• _Assignment_: Look through the listing below and write out exactly the lines from the line with "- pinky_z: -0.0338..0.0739" to the line with "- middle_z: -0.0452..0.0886", both included, and no others.

• _Data provided_:
'''

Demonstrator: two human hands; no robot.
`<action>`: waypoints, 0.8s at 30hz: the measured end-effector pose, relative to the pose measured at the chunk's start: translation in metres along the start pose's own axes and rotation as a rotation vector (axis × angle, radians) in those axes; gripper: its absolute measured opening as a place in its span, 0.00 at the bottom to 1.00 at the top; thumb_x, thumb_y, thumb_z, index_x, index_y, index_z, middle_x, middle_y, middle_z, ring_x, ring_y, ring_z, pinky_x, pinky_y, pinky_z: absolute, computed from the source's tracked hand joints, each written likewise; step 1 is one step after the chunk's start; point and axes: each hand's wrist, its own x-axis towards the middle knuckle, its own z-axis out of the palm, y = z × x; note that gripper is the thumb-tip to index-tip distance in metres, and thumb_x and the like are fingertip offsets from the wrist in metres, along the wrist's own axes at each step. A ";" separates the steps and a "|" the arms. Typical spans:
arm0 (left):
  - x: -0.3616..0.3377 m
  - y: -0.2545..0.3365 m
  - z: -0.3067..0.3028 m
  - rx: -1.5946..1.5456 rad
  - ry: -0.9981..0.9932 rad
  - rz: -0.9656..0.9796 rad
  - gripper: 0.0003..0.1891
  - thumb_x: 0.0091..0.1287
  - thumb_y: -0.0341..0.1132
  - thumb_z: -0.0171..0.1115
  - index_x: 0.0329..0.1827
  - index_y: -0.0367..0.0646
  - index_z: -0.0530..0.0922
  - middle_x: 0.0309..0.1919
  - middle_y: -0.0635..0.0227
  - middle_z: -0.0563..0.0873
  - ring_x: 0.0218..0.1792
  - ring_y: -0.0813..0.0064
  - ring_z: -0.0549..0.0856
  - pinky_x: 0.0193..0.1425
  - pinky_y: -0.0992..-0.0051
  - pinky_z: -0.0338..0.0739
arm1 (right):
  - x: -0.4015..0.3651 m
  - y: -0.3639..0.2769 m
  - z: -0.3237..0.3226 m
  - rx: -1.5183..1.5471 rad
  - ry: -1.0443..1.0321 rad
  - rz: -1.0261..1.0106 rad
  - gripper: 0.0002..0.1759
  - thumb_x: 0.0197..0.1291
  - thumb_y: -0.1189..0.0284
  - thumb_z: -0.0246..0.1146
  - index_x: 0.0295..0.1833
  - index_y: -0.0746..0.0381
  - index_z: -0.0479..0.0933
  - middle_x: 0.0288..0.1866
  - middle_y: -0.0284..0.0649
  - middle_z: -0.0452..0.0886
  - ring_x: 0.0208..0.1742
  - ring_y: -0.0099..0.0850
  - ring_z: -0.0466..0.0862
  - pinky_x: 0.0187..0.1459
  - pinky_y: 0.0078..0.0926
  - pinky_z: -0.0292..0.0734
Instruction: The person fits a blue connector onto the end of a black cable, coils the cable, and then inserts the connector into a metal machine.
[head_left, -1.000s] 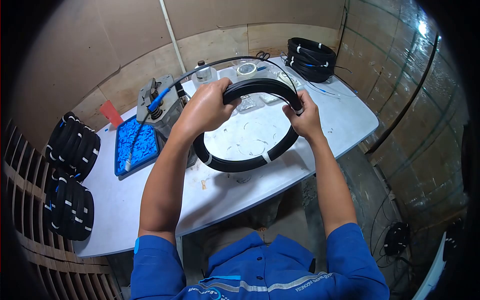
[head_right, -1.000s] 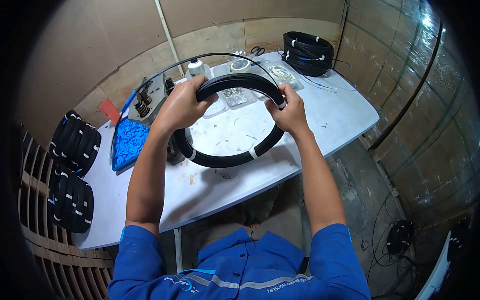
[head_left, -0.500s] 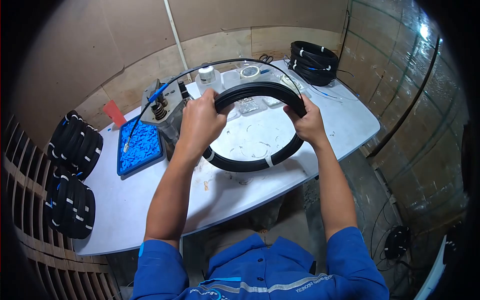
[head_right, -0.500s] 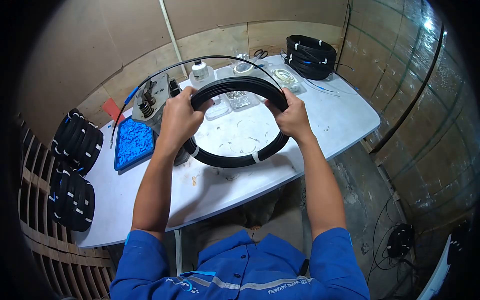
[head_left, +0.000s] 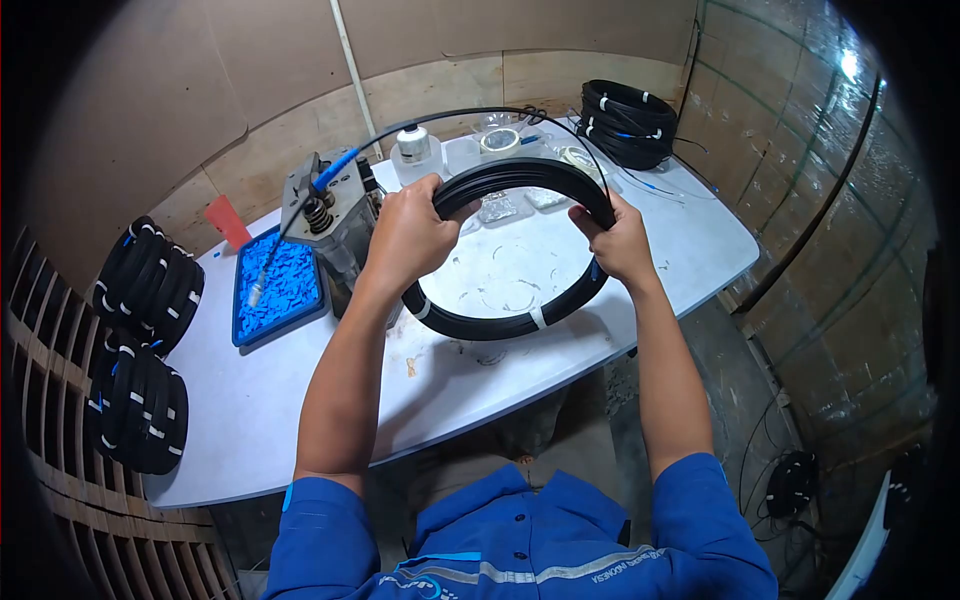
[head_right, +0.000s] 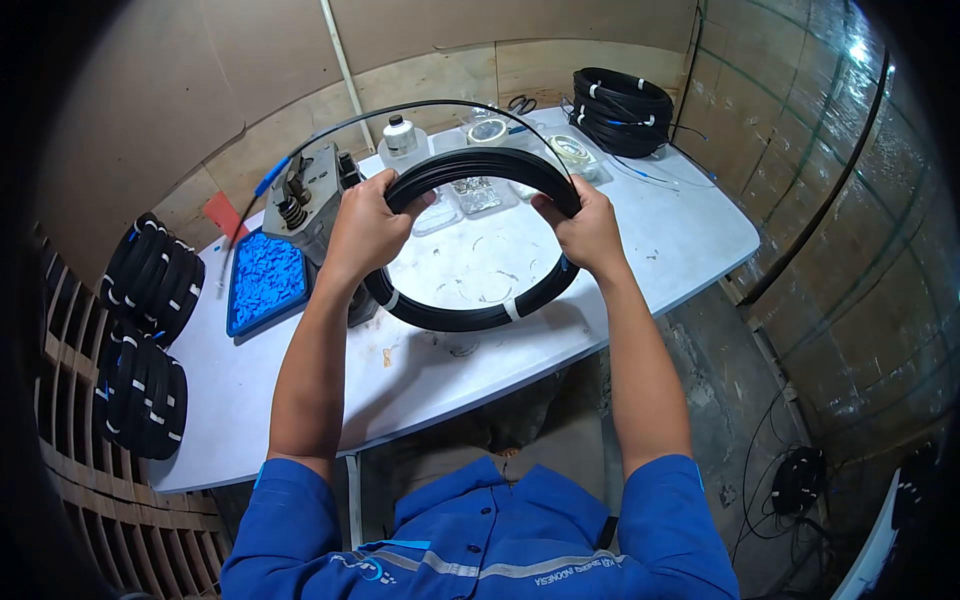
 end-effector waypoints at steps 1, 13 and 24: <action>0.001 -0.001 0.000 0.006 -0.002 -0.008 0.19 0.66 0.43 0.76 0.37 0.32 0.84 0.25 0.48 0.88 0.28 0.53 0.90 0.38 0.59 0.82 | -0.001 0.000 0.002 0.006 0.020 0.021 0.14 0.67 0.68 0.75 0.51 0.64 0.83 0.36 0.34 0.89 0.36 0.23 0.83 0.43 0.25 0.80; -0.006 -0.024 0.012 -0.056 -0.094 -0.138 0.18 0.69 0.43 0.72 0.46 0.34 0.82 0.23 0.54 0.87 0.27 0.59 0.90 0.35 0.62 0.80 | -0.004 -0.007 -0.013 -0.073 -0.127 0.196 0.18 0.70 0.64 0.71 0.58 0.61 0.79 0.26 0.35 0.82 0.22 0.22 0.76 0.27 0.26 0.72; -0.031 -0.052 0.115 0.235 -0.473 -0.295 0.26 0.68 0.43 0.68 0.62 0.35 0.74 0.49 0.36 0.87 0.54 0.40 0.87 0.60 0.50 0.82 | 0.016 0.068 -0.023 -0.664 -0.578 0.338 0.28 0.66 0.55 0.71 0.63 0.63 0.82 0.44 0.55 0.88 0.51 0.52 0.88 0.58 0.44 0.80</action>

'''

• _Answer to this exercise_:
  - pinky_z: -0.0338..0.0739
arm1 (right):
  - x: -0.4015..0.3651 m
  - y: -0.3639..0.2769 m
  - z: -0.3237..0.3226 m
  - rx: -1.5183..1.5471 rad
  - ry: -1.0443..1.0321 rad
  - rz: -1.0261..1.0106 rad
  - gripper: 0.0002..0.1759
  - thumb_x: 0.0197..0.1291
  - thumb_y: -0.1189..0.0284
  - thumb_z: -0.0246..0.1146
  - index_x: 0.0295..0.1833
  - index_y: -0.0746..0.0381
  - index_z: -0.0479..0.0933
  - middle_x: 0.0288..0.1866
  - middle_y: -0.0284..0.0649
  - middle_z: -0.0452..0.0886

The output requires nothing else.